Venez, dis-je à Lilith. Je crois que j’en ai assez.
Attendez.
Elle se tourne vers les gammas. Elle lève les mains, paumes se faisant face, écartées d’un mètre, comme pour indiquer la longueur d’un poisson qu’elle aurait péché. Puis elle se tortille de curieuse façon, tordant le corps de façon à décrire une sorte de spirale. Ce geste apaise la foule instantanément. Les gammas s’écartent, têtes humblement baissées, alors que nous passons. Tout va bien.
Assez, dis-je à Lilith. Il se fait tard. Et d’ailleurs, il y a combien de temps que nous sommes ici ?
Maintenant, nous pouvons partir.
Nous fuyons par un dédale de couloirs interminables. Nous passons près de gammas aux mille formes hideuses et différentes. Nous voyons des drogués slobie flottant dans leur extase ralentissante. Déchets. Stackers et solidifieurs, pour autant que j’en puisse juger. Sons, odeurs, couleurs, textures – je suis ébloui, étourdi. Voix dans les ténèbres. Chants.
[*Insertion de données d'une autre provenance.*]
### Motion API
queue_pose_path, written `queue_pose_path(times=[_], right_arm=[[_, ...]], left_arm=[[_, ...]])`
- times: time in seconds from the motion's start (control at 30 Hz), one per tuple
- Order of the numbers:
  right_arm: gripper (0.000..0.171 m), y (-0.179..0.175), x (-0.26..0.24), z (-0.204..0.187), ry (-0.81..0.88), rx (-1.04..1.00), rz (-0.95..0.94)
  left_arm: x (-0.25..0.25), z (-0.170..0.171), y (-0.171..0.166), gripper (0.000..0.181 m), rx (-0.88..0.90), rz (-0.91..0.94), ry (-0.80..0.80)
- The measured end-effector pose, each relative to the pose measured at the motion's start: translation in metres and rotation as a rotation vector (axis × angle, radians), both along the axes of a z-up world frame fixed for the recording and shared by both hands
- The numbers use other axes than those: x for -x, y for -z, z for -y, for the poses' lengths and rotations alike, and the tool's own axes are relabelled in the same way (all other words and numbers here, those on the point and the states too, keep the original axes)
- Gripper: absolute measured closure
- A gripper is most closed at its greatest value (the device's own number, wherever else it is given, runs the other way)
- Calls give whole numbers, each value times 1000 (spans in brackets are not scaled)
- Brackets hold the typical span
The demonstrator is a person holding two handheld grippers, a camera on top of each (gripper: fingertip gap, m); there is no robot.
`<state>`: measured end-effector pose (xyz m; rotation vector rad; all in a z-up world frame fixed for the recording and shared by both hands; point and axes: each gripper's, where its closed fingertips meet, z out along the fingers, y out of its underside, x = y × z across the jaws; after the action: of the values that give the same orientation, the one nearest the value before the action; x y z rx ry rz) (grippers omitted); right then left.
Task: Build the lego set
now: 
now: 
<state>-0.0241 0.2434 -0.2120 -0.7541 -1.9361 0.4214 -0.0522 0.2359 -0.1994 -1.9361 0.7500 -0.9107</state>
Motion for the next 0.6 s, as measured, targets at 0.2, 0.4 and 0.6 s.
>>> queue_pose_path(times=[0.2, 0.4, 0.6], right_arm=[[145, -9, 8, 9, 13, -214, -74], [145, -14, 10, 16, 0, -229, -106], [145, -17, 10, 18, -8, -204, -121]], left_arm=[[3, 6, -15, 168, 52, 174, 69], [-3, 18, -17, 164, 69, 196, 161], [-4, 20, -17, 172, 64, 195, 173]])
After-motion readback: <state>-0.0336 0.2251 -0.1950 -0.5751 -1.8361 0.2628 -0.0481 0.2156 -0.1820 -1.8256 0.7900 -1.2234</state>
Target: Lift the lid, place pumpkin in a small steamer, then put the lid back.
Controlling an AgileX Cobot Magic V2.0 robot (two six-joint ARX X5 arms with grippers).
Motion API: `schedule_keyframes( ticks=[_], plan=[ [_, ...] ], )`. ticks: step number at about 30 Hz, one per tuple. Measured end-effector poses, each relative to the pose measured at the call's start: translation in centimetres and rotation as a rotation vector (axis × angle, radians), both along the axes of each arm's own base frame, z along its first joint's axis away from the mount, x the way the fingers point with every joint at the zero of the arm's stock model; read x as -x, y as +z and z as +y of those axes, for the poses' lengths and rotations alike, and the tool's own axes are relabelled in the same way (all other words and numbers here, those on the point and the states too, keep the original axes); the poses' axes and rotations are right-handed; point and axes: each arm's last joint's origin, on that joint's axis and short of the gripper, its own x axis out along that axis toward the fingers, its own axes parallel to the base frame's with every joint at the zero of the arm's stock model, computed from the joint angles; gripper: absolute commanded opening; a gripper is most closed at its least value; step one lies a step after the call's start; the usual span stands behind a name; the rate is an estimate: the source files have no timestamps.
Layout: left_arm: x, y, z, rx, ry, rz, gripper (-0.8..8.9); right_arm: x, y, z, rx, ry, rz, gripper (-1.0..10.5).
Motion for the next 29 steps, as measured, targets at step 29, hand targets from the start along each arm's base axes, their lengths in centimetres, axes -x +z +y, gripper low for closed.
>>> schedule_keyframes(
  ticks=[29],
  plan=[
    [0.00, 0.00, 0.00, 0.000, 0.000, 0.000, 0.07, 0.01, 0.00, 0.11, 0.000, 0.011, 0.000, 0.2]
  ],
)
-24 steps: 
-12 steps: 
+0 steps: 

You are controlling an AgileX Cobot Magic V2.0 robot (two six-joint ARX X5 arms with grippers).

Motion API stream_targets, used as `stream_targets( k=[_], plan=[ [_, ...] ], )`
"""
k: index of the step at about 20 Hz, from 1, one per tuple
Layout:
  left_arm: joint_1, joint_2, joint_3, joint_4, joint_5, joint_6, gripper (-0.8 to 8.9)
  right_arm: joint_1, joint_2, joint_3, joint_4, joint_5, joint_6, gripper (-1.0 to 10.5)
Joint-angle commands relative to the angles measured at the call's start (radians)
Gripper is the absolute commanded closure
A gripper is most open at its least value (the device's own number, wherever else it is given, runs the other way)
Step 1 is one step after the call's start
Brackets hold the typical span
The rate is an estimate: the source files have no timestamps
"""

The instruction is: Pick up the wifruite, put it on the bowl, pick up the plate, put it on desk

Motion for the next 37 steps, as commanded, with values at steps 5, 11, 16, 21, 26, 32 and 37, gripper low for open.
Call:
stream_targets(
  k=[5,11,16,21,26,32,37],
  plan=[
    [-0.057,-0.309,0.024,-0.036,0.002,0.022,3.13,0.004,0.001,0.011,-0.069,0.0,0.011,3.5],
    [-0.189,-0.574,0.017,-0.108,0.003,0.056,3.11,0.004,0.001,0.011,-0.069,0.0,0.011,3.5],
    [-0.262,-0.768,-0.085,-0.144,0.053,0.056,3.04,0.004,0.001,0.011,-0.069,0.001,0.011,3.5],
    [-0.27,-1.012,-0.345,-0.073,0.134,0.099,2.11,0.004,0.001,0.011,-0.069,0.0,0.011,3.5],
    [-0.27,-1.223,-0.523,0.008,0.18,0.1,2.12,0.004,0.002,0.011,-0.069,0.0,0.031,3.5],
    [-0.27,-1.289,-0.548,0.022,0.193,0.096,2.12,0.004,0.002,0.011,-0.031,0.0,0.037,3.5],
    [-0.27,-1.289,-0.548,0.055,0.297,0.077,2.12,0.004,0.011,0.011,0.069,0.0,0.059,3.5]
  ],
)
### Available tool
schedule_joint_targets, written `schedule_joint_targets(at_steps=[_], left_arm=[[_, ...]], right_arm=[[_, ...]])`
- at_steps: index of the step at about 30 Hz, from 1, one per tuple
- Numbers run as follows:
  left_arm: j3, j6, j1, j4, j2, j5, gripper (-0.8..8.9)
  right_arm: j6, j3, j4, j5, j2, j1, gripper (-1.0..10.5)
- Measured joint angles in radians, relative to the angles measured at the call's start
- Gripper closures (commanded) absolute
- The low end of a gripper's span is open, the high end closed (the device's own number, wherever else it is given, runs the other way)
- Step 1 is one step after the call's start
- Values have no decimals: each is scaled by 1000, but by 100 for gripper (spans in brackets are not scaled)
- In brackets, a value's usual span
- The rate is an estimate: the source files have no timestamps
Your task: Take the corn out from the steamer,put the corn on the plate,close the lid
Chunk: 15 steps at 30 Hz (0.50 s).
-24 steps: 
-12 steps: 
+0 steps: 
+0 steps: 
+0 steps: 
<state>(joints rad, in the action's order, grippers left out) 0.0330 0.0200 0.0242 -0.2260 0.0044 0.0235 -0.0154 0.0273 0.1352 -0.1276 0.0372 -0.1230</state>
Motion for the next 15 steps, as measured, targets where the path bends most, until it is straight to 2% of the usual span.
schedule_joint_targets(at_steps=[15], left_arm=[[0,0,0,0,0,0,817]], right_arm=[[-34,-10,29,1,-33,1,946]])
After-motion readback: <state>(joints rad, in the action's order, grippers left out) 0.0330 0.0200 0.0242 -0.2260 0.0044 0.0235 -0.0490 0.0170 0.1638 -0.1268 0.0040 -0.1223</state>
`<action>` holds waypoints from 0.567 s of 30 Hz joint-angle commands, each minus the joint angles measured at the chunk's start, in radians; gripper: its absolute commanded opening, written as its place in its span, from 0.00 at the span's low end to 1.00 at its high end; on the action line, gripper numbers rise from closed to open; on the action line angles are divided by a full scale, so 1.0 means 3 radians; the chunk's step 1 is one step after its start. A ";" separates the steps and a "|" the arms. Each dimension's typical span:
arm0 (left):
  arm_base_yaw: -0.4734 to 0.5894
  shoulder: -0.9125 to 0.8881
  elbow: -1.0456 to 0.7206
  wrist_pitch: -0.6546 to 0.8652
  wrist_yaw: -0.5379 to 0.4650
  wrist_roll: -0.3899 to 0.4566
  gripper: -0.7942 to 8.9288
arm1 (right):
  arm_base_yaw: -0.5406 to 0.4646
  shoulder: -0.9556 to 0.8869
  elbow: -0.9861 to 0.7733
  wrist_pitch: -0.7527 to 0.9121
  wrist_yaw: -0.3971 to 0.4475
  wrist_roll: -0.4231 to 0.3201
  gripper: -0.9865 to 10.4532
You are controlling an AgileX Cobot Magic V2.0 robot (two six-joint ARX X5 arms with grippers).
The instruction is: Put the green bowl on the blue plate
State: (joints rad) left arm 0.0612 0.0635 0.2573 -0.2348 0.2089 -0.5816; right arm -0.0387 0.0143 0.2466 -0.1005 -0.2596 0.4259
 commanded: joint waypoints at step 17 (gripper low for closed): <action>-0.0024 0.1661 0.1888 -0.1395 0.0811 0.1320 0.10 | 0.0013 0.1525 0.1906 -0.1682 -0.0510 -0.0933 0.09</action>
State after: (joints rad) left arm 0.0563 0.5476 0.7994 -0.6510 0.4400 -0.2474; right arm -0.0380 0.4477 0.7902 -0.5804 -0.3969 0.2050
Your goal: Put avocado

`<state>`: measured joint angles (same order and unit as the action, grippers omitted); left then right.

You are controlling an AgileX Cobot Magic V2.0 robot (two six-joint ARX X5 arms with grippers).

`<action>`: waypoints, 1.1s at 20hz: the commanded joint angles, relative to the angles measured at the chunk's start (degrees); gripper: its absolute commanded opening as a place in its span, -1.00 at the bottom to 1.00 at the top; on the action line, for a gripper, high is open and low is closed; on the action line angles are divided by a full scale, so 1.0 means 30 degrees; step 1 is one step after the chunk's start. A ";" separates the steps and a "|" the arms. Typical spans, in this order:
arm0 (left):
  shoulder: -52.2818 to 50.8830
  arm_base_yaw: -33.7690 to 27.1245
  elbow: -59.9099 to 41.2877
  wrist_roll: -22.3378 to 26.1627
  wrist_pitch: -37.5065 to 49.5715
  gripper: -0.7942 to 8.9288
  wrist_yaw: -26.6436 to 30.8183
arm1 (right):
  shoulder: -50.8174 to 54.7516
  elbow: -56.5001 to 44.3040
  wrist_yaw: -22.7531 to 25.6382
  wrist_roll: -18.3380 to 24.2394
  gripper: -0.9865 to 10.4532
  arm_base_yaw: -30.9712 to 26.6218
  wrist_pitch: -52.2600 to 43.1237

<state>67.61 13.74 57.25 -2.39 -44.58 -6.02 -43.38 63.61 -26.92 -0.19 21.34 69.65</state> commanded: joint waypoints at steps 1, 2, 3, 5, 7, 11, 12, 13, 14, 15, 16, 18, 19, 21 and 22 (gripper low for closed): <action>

Le jour de la liberté arrive
Le jour de la liberté arrive
Smip les slobies et grap le gliss
Et élève-toi vers la liberté !
Marches. Montée. Vents froids descendant sur nous. Hors d’haleine, nous courons jusqu’en haut et nous nous retrouvons dans les rues pavées et sinueuses de Gamma Ville, sans doute à quelques mètres de l’endroit où nous sommes descendus. J’ai l’impression que le cabinet de l’alpha Poséidon Musketeer doit être au coin de la rue.
La nuit est tombée. Les lumières de Gamma Ville fusent et clignotent. Lilith veut m’emmener dans une taverne. Je refuse. À la maison. À la maison. Assez. Mon esprit est souillé par les images du monde androïde. Elle cède ; nous sortons en toute hâte. C’est loin, le premier transmat.
Nous sautons. Comme son appartement me semble chaud et clair, maintenant. Nous nous débarrassons de nos vêtements. Sous le doppler, je me nettoie de ma couleur rouge et de ma pellicule thermique.
Était-ce intéressant ?
Fantastique, dis-je. Mais il y a tant de choses que tu devras m’expliquer, Lilith.
Des images flottent dans mon cerveau. Je brûle. Je grésille.
Bien entendu, tu ne diras à personne que je t’ai emmené, dit-elle. Je pourrais avoir des ennuis terribles.
Bien entendu. Strictement confidentiel.
Venez près de moi, alpha Leaper.
Manuel.
Manuel. Viens près de moi.
Dis-moi d’abord ce que ça signifie quand ils disent Krug soit…
Plus tard. J’ai froid. Réchauffe-moi, Manuel.
Je la prends dans mes bras. Les globes lourds de ses seins m’enflamment. Je couvre sa bouche dans la mienne. Je glisse ma langue entre ses dents. Nous nous laissons tomber ensemble sur le sol.
Sans hésitation, je la pénètre. Elle tremble. Elle m’étreint.
Quand je ferme les yeux, je vois des slobies, et des déchets, et des stackers.
Lilith.
Lilith.
Lilith.
Lilith je t’aime je t’aime je t’aime Lilith Lilith Lilith.
La grande cuve bouillonne. Les créatures rouges et humides en sortent. Rires. Éclairs. O peu profond est ton bassin sale anguille. Ma chair claque contre la sienne. Plit ! Plit ! Plit ! Plit ! Plack ! Avec une rapidité humiliante, l’alpha Leviticus Leaper, épuisé, déverse un milliard de garçons et de filles dans le sein stérile de sa bien-aimée.